### EXERCISE INSTRUCTIONS:
From the entries that follow, copy each line in which "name" appears.

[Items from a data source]
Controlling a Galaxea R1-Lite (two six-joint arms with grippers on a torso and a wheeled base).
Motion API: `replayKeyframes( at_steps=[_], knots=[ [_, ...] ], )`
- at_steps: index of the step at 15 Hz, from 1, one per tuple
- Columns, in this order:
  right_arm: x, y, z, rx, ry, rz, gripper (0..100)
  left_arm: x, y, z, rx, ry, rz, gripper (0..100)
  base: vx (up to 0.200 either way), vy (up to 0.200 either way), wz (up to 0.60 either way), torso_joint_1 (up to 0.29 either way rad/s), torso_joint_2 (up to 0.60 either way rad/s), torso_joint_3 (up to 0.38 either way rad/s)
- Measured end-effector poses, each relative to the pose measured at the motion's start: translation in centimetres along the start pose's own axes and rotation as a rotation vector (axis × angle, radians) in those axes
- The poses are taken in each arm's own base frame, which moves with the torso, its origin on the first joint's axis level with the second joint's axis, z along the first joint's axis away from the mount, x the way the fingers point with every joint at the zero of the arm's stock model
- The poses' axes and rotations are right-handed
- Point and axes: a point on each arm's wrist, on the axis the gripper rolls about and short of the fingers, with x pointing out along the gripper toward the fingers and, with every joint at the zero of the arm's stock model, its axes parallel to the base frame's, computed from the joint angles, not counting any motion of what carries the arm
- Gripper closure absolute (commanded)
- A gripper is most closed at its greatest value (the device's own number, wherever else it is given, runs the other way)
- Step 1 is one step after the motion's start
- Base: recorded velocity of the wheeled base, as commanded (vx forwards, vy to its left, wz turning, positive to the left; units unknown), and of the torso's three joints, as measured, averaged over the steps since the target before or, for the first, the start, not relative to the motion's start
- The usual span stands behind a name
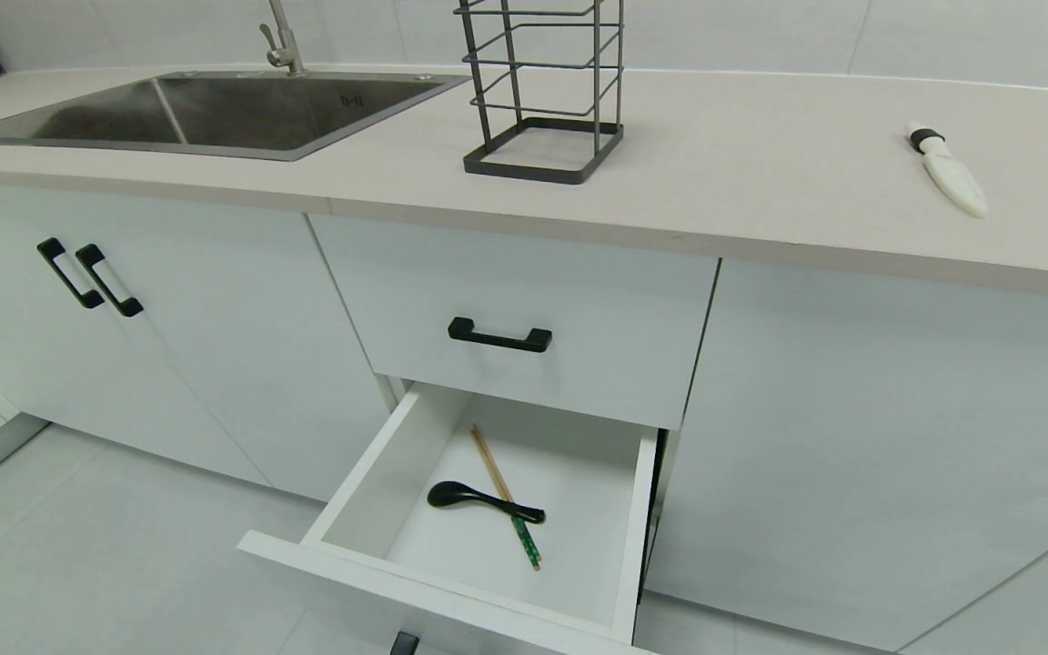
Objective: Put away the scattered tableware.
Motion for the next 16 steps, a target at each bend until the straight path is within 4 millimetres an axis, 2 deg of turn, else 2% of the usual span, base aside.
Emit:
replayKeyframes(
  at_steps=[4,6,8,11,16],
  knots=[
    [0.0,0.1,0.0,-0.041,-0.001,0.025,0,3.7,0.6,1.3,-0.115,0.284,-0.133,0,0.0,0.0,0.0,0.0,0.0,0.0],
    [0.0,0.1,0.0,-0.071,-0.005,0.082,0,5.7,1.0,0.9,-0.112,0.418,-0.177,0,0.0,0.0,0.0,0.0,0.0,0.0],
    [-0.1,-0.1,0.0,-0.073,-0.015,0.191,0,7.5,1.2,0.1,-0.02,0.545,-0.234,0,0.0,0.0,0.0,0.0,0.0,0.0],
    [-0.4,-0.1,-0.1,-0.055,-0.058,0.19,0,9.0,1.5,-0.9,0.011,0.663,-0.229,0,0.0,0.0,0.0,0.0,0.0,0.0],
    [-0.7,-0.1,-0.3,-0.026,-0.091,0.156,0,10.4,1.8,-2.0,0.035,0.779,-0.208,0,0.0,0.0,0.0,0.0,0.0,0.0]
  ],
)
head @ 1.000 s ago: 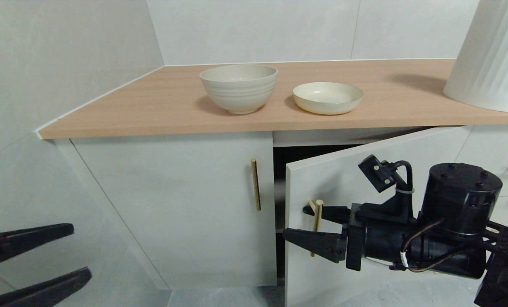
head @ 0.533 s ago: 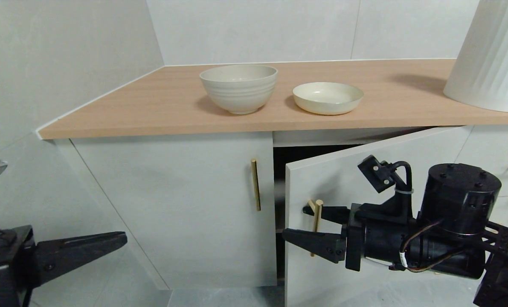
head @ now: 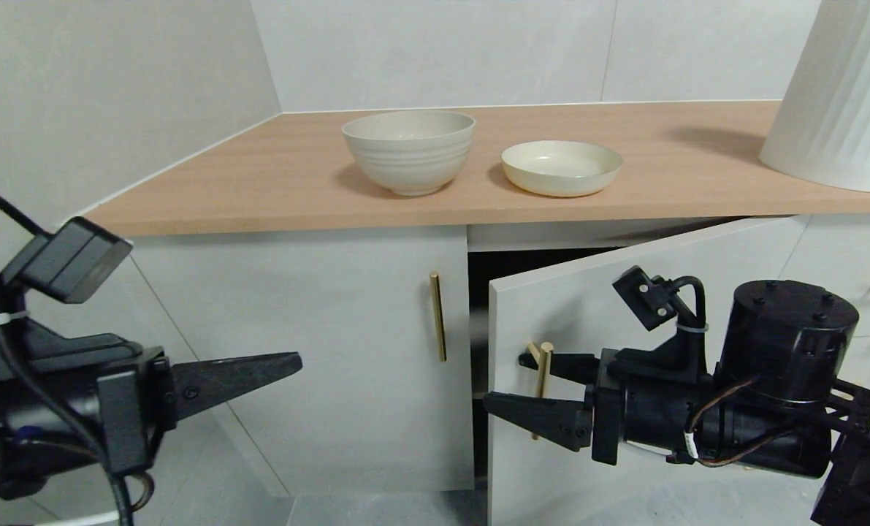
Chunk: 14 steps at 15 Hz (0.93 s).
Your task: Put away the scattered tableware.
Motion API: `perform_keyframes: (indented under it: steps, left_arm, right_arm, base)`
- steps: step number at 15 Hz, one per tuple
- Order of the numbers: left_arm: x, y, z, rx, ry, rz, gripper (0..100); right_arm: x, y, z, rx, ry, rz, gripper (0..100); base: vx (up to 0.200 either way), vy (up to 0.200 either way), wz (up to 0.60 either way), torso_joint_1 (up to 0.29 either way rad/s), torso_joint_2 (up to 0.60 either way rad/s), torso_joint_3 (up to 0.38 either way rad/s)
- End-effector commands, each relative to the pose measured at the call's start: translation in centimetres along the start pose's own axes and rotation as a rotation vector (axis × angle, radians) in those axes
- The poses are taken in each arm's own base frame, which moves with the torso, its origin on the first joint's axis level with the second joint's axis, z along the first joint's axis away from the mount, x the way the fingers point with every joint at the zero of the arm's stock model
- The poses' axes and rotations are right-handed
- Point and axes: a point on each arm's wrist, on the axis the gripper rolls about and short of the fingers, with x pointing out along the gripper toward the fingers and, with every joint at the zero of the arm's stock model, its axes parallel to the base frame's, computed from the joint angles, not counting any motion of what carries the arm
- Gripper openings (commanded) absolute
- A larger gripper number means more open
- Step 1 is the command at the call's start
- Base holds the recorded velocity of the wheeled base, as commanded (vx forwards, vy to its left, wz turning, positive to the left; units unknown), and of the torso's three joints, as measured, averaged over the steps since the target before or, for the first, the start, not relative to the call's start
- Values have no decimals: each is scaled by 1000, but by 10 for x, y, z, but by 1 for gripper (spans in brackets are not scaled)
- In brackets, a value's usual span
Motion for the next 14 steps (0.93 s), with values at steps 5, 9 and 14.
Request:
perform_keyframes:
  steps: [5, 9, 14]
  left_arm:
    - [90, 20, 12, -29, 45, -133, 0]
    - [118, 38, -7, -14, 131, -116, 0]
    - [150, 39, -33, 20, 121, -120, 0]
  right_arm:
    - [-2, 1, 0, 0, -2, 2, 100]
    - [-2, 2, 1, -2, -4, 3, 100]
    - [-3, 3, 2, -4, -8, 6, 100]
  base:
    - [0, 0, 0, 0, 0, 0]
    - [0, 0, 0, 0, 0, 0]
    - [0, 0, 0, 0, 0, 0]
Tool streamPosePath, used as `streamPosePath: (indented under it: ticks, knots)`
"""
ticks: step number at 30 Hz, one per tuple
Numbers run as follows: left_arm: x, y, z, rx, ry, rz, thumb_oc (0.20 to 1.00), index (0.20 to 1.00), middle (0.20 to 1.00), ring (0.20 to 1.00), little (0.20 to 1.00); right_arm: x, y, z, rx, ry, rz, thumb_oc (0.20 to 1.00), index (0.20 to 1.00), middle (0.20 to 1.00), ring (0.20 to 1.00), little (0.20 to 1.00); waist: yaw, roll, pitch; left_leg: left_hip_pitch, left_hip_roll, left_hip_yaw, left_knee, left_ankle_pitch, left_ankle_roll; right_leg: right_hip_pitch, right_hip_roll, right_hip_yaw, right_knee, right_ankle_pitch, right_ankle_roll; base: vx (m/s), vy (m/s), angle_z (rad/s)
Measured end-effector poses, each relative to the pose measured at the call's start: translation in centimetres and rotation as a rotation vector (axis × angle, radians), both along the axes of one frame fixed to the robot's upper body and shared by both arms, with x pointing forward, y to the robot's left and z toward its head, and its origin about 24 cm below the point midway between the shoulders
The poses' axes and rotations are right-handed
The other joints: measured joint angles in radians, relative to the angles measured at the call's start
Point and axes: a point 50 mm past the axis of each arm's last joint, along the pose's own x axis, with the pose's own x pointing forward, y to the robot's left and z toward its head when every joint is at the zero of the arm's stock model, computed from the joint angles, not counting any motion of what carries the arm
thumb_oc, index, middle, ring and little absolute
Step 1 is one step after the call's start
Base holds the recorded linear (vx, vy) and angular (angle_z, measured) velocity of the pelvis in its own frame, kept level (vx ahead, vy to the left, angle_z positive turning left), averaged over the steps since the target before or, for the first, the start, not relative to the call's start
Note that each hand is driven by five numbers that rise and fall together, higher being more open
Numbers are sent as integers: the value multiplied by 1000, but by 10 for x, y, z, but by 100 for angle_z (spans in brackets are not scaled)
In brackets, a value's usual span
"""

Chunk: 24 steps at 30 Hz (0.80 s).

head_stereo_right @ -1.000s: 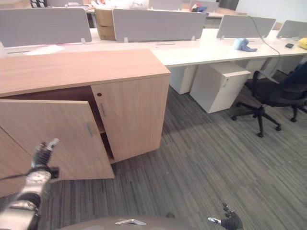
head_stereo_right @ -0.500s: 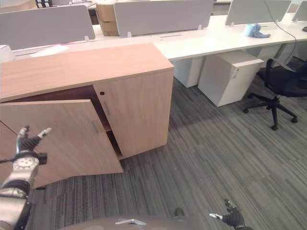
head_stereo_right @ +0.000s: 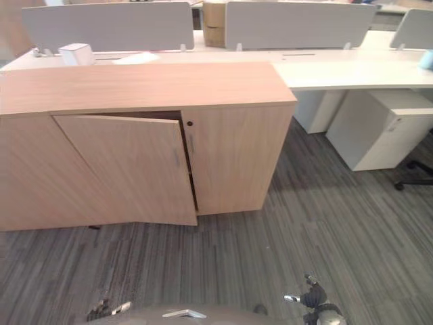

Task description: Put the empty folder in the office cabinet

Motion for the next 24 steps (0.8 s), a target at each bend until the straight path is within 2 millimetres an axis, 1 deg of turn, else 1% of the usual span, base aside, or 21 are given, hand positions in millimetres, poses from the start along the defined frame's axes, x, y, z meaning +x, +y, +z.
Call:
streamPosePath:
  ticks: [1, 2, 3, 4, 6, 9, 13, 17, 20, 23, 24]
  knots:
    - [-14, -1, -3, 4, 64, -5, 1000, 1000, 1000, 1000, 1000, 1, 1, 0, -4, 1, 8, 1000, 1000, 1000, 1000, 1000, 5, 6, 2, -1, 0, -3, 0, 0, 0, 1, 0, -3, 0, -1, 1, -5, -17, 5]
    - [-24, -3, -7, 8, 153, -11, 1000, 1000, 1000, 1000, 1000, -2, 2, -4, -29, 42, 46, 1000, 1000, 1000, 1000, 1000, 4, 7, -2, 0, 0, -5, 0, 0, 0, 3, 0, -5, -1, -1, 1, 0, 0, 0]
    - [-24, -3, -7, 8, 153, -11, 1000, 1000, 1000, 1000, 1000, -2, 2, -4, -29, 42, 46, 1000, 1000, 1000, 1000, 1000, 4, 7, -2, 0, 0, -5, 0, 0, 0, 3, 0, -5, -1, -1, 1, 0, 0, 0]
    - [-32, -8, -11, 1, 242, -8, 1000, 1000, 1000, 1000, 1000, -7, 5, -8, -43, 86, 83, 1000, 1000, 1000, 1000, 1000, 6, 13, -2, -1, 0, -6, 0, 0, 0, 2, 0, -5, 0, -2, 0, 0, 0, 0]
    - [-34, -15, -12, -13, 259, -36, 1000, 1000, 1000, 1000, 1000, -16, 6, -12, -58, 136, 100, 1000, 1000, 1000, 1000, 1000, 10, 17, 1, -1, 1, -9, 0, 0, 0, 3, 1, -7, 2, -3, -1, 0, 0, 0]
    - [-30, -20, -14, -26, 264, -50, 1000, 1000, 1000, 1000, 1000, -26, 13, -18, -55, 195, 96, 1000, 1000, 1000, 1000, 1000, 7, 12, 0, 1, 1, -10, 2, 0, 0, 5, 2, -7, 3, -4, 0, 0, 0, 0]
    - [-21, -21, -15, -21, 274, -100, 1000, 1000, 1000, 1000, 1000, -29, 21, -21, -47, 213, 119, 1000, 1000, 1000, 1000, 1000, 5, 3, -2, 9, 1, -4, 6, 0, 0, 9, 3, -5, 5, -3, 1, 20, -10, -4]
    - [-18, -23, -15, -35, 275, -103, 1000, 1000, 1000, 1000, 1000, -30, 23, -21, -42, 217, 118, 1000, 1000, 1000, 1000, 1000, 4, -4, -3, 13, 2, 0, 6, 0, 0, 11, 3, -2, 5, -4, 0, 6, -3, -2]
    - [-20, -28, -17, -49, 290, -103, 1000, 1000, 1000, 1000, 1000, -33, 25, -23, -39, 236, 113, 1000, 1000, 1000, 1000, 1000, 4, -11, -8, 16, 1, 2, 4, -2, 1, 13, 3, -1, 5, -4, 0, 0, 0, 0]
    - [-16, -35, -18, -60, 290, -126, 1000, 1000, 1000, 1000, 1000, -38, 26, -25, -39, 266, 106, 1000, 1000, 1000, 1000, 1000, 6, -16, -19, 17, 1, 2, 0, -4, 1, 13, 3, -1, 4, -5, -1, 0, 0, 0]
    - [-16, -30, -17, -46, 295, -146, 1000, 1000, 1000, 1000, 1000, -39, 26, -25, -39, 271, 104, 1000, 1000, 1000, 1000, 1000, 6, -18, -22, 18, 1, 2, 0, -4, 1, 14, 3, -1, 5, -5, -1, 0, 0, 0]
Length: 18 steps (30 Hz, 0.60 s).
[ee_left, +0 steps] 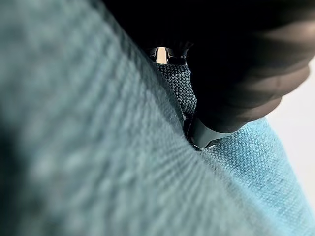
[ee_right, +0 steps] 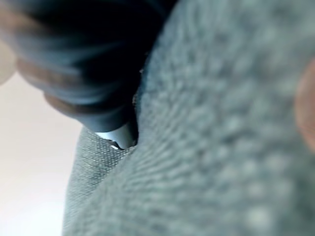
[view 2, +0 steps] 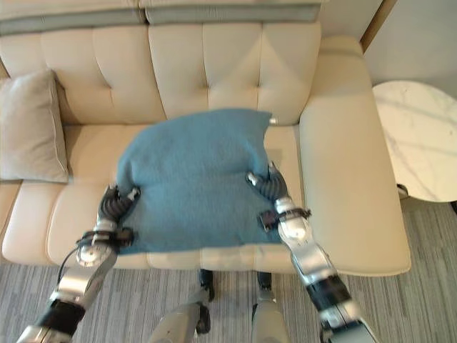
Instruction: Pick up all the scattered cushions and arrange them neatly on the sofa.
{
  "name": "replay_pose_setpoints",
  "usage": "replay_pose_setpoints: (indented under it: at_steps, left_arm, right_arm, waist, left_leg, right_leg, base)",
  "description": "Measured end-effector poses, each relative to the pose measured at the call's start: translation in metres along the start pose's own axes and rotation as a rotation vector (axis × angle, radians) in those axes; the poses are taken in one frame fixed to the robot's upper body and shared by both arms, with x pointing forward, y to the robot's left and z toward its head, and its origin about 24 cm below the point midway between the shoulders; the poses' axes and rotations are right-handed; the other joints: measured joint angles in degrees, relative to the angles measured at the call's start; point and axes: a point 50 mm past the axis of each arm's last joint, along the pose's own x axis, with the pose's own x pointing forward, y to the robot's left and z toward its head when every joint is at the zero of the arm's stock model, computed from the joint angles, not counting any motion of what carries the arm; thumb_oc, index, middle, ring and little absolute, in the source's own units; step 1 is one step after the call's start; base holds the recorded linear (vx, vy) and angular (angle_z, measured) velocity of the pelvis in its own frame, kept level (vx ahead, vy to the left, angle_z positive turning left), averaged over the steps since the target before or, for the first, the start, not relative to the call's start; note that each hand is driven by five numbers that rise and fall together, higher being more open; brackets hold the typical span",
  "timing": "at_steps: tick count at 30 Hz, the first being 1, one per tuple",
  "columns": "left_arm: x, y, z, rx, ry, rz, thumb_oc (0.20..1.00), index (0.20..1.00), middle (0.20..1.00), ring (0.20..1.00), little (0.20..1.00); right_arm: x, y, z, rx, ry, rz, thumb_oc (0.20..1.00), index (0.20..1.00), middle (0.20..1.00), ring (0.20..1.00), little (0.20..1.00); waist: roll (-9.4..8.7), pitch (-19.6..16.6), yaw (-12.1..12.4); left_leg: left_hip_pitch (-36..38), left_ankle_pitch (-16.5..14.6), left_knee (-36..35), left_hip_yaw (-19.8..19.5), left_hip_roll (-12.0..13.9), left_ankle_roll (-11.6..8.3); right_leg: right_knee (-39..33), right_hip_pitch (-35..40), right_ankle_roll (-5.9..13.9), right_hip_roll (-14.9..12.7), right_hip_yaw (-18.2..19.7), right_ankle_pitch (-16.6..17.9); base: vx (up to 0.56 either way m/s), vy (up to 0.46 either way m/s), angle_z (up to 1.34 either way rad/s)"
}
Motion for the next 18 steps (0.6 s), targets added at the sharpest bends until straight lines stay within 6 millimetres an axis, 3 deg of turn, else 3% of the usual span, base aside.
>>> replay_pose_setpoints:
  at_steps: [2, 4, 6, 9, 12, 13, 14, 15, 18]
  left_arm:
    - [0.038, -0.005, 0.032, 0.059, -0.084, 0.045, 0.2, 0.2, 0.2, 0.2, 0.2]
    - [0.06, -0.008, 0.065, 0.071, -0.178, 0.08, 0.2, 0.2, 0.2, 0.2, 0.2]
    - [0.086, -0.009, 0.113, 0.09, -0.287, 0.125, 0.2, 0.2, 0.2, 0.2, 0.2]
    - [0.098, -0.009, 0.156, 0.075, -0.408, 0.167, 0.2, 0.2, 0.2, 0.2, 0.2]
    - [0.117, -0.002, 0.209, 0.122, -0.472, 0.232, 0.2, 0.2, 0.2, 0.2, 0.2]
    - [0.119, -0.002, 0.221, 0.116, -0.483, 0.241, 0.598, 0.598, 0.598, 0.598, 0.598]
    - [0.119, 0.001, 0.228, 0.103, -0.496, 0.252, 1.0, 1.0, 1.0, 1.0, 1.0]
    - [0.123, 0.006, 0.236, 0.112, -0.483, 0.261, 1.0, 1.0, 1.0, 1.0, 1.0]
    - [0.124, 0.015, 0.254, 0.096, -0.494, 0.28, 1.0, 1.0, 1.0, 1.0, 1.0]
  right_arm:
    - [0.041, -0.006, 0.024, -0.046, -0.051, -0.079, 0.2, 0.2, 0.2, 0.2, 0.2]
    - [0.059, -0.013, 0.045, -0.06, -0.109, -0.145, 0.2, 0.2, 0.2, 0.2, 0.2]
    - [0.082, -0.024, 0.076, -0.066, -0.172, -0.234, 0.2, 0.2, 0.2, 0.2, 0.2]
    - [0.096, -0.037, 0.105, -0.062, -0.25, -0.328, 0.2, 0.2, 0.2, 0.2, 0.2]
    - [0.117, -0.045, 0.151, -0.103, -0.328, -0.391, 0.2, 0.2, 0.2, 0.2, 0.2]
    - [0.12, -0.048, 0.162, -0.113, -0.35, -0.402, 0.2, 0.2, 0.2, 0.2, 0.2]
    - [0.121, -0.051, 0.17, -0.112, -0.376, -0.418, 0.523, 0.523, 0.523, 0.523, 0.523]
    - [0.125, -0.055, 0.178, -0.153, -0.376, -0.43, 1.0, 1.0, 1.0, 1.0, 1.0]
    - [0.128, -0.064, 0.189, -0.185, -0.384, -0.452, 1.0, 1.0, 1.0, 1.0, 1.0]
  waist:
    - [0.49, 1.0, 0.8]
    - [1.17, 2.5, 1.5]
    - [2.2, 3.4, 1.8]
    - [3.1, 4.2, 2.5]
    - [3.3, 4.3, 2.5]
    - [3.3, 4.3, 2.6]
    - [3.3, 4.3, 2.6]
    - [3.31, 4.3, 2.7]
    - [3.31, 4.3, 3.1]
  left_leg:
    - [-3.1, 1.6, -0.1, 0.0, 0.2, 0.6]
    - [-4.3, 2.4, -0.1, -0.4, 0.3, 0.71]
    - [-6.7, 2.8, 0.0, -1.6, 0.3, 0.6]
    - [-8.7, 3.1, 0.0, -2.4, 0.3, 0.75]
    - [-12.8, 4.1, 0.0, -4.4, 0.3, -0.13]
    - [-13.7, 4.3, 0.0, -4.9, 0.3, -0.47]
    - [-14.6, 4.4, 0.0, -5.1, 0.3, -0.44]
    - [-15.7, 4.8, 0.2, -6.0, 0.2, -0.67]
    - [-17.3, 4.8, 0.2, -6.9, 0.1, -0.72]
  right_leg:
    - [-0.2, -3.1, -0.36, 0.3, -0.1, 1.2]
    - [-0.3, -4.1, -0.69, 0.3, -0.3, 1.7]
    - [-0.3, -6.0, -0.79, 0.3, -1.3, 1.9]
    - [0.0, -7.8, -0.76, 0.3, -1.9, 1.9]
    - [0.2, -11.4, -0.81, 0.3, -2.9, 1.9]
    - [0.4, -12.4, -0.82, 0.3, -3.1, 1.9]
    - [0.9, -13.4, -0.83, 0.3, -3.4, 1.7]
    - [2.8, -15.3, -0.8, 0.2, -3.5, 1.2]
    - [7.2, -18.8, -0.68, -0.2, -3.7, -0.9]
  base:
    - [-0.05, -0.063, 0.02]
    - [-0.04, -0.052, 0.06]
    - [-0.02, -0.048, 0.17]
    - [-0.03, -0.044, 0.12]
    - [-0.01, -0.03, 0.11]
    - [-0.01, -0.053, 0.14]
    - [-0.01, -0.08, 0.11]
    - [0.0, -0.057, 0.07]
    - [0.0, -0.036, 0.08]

### TASK RESPONSE:
- The usual span stands behind a name
  "name": "replay_pose_setpoints",

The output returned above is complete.